40年超運転に向け、安全対策工事が進められている高浜原発=10月2日、福井県高浜町田ノ浦

 関西電力の役員らが福井県高浜町の元助役森山栄治氏(故人)から金品を受け取っていた問題の調査報告書発表を受け、町民や町内の建設業者は10月2日、き然とした対応を取れなかった同社の体質に憤り、あきれ、「原子力から撤退を」といった厳しい声も上がった。

⇒【特集】関電幹部に巨額金品

 町内の建設業者は「高浜町は森山氏のためにあるわけじゃない。関西電力がだらしない。もっと早くに関係を切らなければならなかった」とばっさり。その上で、40年超運転を目指し安全対策工事が進められている高浜原発1、2号機の再稼働判断など「今後全てに影響を来すことは間違いない」と危ぶむ。役員の人事を含め「組織を一からつくり直した方がいい」と厳しい口調で語った。
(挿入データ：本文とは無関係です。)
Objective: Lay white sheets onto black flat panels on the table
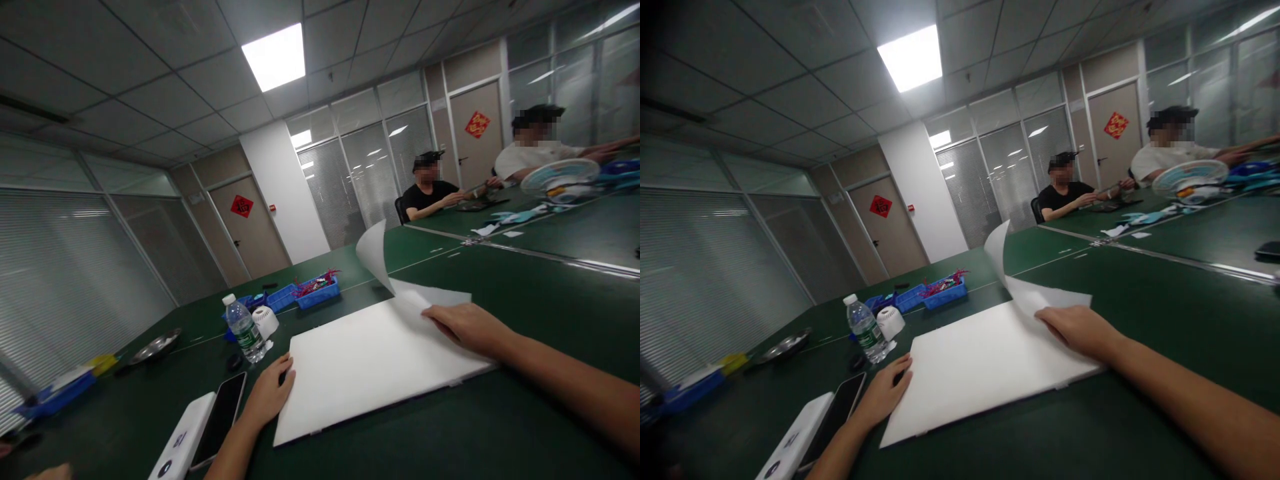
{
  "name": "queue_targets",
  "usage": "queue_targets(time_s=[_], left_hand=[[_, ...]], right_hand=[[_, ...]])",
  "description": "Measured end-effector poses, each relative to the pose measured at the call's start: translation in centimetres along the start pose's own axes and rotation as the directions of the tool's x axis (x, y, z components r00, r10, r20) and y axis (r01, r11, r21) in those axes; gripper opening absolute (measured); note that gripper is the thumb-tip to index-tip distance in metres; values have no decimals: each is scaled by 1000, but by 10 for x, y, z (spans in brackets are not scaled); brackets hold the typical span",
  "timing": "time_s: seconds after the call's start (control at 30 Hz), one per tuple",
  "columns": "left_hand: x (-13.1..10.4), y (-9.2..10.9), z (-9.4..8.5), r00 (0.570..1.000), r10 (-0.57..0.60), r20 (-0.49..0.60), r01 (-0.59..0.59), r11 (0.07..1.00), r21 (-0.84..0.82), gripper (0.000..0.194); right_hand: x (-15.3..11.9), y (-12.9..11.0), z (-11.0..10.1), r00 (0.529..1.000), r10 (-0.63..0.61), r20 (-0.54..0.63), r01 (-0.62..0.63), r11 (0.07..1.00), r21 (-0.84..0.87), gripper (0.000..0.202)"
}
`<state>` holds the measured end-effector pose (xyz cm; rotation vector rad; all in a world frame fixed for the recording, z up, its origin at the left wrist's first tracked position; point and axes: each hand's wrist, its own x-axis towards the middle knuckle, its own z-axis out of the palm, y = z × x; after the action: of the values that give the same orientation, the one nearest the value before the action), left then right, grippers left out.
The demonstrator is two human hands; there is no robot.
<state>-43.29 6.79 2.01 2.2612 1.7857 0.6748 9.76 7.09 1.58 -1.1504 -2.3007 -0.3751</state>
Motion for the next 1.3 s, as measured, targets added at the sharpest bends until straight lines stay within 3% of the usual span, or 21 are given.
queue_targets(time_s=[0.13, 0.23, 0.43, 0.83, 1.07, 1.3], left_hand=[[0, 0, -1, 1000, 6, -3, -6, 1000, -12, 54], [-1, -1, -2, 1000, 9, -15, -10, 1000, -26, 50], [0, -2, 0, 1000, 14, -22, -15, 999, -41, 34], [0, -18, 6, 997, 58, -47, -64, 988, -141, 52], [6, -20, 4, 996, 37, -80, -53, 976, -210, 59], [8, -34, 2, 993, -23, -113, -9, 963, -268, 79]], right_hand=[[4, -29, -4, 975, -221, 32, 218, 974, 66, 28], [5, -39, -6, 957, -286, 42, 281, 955, 97, 21], [-2, -30, -2, 968, -251, -3, 249, 962, 107, 18], [-2, -30, -8, 924, -356, -143, 359, 933, -4, 15], [1, -35, -15, 898, -403, -176, 408, 913, -12, 15], [2, -38, -17, 887, -426, -179, 430, 903, -22, 14]])
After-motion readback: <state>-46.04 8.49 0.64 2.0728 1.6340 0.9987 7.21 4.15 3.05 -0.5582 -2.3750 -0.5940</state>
 別の建設業者は「関西電力がかわいそうだ」と話す。関電社員が森山氏のどう喝により心が病んだと聞いたことがあるといい「運営妨害を示唆するようなことを言われたら、返すに返せないだろう」とおもんぱかった。さらに別の建設業者は今回の問題に絡んだ業者と「一緒くたにされたくない」と語った。

 町内の60代男性は「贈られた金品を個人で保管することがおかしい。会社でまとめて管理すればいい。国税局の調査がなかったら明るみに出なかったのではないか。隠蔽(いんぺい)体質と疑われてもおかしくなく、信頼を損ねる行為だ」といぶかしむ。

 反原発団体「ふるさとを守る高浜・おおいの会」の東山幸弘代表は会見を見てあきれたという。「消費者からすると、値上げした分の電気料金が、森山氏を通じて関電幹部に回っていたようにしか見えない。不信感は大きくなる一方。原子力から撤退を」と憤りをあらわにした。